Pedi para a loja montar o skate lá mesmo já que a loja era só de skate e bicicletas. Então era um bom skate e não aqueles que compramos baratinho.
Beatriz claro... O notebook e pro Pedro não dei nada mas ele ganhou do Caio, da minha mãe e de Álvaro.
O resto do que eu tinha pra dar pra Maria eram roupas, sapatos e a rede que ela tanto pediu mas isso era grande de mais pra trazer aqui pra baixo e tava lá no quarto dentro da caixa.
Agora sim, comida.
Todo mundo tava se servindo então esperamos.
- eu ajudo Henrique. - Pri veio até mim já que eu estava com dois pratos que seriam da Malu e da Maria. Malu estava com vergonha e eu serviria pra ela e pra Maria junto.
- tá, serve a Malu que eu sirvo a Maria. - ela concordou.

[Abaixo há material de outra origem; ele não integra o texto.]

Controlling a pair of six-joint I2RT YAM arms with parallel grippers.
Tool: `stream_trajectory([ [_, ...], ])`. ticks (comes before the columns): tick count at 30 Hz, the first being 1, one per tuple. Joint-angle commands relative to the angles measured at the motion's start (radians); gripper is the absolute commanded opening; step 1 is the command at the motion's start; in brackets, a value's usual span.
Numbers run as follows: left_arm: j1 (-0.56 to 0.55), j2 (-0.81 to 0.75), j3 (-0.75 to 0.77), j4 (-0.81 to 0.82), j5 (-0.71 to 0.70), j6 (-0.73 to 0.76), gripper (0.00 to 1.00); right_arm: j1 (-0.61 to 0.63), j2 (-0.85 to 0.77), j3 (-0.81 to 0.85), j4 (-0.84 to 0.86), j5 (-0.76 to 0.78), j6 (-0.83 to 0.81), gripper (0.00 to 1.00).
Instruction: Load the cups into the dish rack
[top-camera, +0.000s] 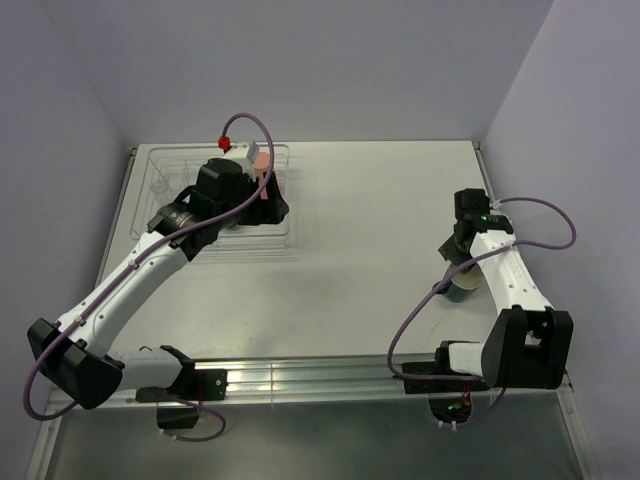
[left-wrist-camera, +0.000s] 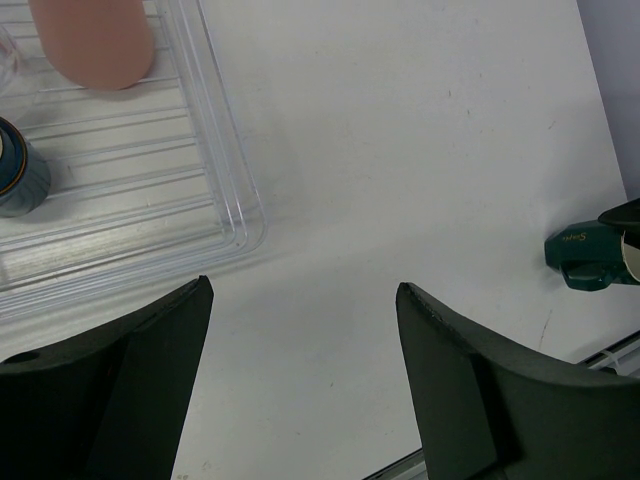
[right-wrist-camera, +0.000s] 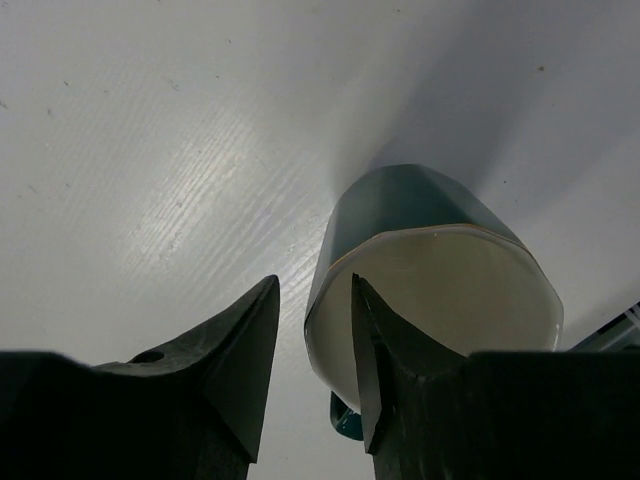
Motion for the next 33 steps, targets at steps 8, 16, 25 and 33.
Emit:
stream_trajectory([
  [8,-0.006,0.018,0.008,0.031,0.006,0.009,0.8,-0.029,0.039,-0.028,0.106,-0.039,-0.044,0.0],
  [16,0.006,0.045,0.069,0.045,0.119,0.0,0.82,-0.029,-0.114,0.07,0.159,-0.295,-0.121,0.0],
  [25,0.386,0.028,-0.073,0.514,0.893,-0.305,0.85,0.168,-0.087,0.406,0.336,-0.692,-0.023,0.0],
  [33,0.458,0.117,-0.109,0.934,1.108,-0.603,0.87,0.287,0.082,0.535,0.789,-0.97,0.236,0.0],
])
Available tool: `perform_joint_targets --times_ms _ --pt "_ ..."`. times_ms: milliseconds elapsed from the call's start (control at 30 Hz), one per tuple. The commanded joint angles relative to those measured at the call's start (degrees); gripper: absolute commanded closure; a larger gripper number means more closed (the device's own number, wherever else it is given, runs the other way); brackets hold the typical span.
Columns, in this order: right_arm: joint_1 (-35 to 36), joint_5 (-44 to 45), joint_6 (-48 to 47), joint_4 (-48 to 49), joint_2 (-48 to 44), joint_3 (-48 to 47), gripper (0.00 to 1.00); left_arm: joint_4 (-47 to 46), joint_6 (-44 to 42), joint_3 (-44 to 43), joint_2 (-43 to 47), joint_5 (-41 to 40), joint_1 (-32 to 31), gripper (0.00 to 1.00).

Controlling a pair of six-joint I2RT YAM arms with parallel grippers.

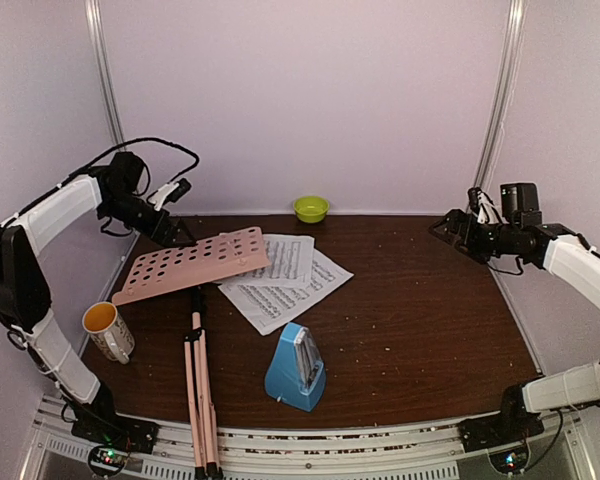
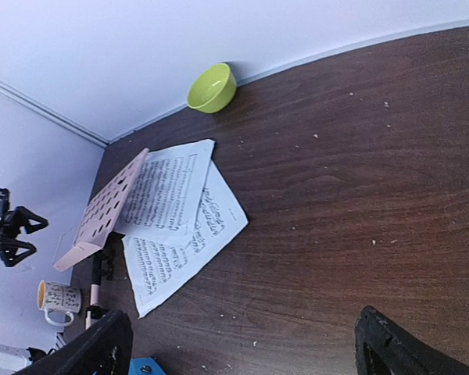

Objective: Set up the instrument practice props

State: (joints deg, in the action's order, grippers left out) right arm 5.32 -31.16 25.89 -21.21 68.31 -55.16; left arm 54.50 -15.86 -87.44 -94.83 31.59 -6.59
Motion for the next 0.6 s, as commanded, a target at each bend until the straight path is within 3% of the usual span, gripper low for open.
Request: perform_joint_targets --times_ms 0,167,567 --pt "-0.52 -7.58 1.9 6.65 0.37 -0.63 0.0 4.09 -11.46 -2.34 -4.86 12.16 -1.75 0.1" --pt "-0.59 -9.71 3.53 9.35 0.74 -0.26 0.0 6.99 -16.25 -5.24 -10.62 17.3 -2.75 0.17" --pt "-0.6 -11.72 6.38 12.9 0.67 1.25 0.0 7.83 -20.98 -3.98 -15.93 18.66 -4.85 0.33"
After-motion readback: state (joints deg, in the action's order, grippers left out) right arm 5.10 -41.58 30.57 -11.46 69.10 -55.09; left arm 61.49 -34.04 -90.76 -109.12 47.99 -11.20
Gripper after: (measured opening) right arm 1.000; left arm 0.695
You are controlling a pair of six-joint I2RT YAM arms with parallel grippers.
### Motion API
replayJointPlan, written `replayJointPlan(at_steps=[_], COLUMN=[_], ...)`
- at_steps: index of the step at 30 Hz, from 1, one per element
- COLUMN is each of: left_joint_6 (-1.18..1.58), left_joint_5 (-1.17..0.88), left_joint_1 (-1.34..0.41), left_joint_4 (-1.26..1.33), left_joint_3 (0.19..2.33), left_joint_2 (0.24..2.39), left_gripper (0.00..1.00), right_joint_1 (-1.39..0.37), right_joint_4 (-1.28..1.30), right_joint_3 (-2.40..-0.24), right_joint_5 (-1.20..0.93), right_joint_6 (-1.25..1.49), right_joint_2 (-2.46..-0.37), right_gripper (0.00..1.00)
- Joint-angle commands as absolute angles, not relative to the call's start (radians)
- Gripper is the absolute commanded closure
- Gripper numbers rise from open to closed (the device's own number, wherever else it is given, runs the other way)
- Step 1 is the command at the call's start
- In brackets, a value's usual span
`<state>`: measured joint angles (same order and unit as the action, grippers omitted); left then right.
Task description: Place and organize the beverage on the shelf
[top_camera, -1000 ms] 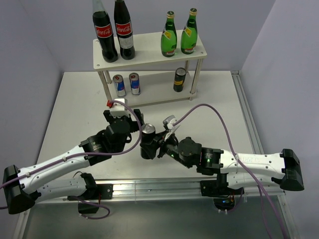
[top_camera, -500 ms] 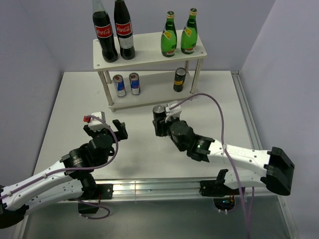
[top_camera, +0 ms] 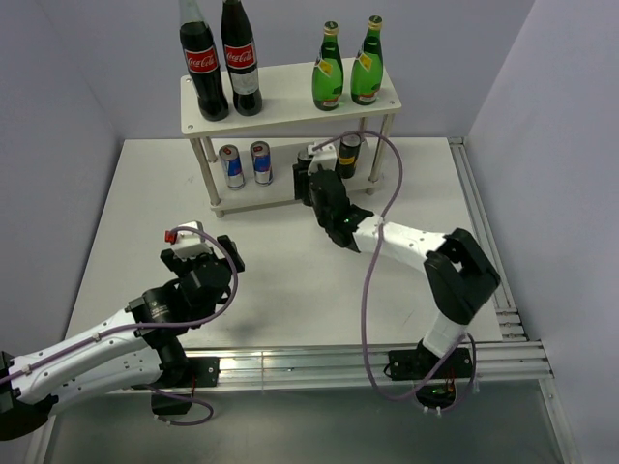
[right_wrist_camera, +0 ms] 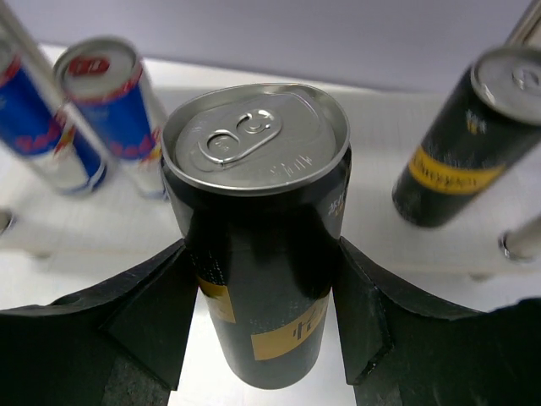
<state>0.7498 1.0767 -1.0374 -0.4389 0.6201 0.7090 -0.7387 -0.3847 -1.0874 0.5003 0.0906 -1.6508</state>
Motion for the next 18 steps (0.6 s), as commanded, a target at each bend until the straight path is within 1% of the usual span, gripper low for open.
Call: replayJointPlan(at_steps=[1,5,10,18], left_joint_6=[0.756,0.758,0.761,0.759], left_joint_5=[1.101,1.098,1.098,1.098], left_joint_1=[-1.04,-1.042,-1.042,-1.043], left_joint_4=[-0.426,-0.428,-0.431,-0.428], left_joint_3=[0.614,0.609,0.606,0.603], left_joint_2=[0.7,0.678,0.66,0.647], left_gripper=[0.01,0.01,0.01,0.01], right_joint_1=[-0.698,-0.675,-0.643,-0.603], right_joint_4=[-0.564,-0.607,-0.632,-0.673], right_joint_3=[-1.233,-1.307,-1.406,-1.489], right_joint_5=[0.517,0.56,0.549,0.612], right_joint_6=[0.068,0.06,0.074,0.06], right_joint_2=[-1.713,-1.807,-1.92,-2.026], right_gripper=[1.0,1.0,1.0,1.0])
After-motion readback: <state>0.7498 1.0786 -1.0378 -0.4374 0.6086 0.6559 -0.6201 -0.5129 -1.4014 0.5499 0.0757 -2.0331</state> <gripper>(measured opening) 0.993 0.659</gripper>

- oque tu gosta meu amor? - Malu ficou tão tímida.
- de... Tudo. - Pri riu.
- uau, que coisa boa. - sorri.
- quer o que? Hum? - dei carinho na Maria.
- tudo menos aquela salada que tem azeitona. - concordei.
Fui pra mesa e peguei um pouco de cada coisa e levei pra Maria, ficou uma montanha de comida.
- Malu, quando quiser mais não fica com vergonha de ir pegar tá? - digo mas Pri ainda não tinha voltado.
- é que... Não quero atrapalhar.
- atrapalhar oque? O natal também é seu. - disse Bia, lambendo os dedos com a maionese do seu prato, ela se sentou do outro lado do balcão.
- é que... A gente só podia olhar. - neguei olhando pra Beatriz por que ela sabe que tem que ser mais sensível.
- ah... Mas essa também é sua casa. - agora sim. Malu sorriu. - ninguém vai te xingar ou mandar tu sair. - toquei na sua mão. - exceto o Pedro, ele é um animal. - Malu riu assim como eu.
- daddy. - Maria estava sentada ao meu lado e eu em pé.
- hum? - me inclinei.
- vou comer e você também e depois vamos lá pegar o seu presente. - até me esqueci e queria muito saber por que ele estava na rua.
Mas servi refrigerante pra todos eles, Pri deu o prato pra Malu e a gente seguiu pra mesa.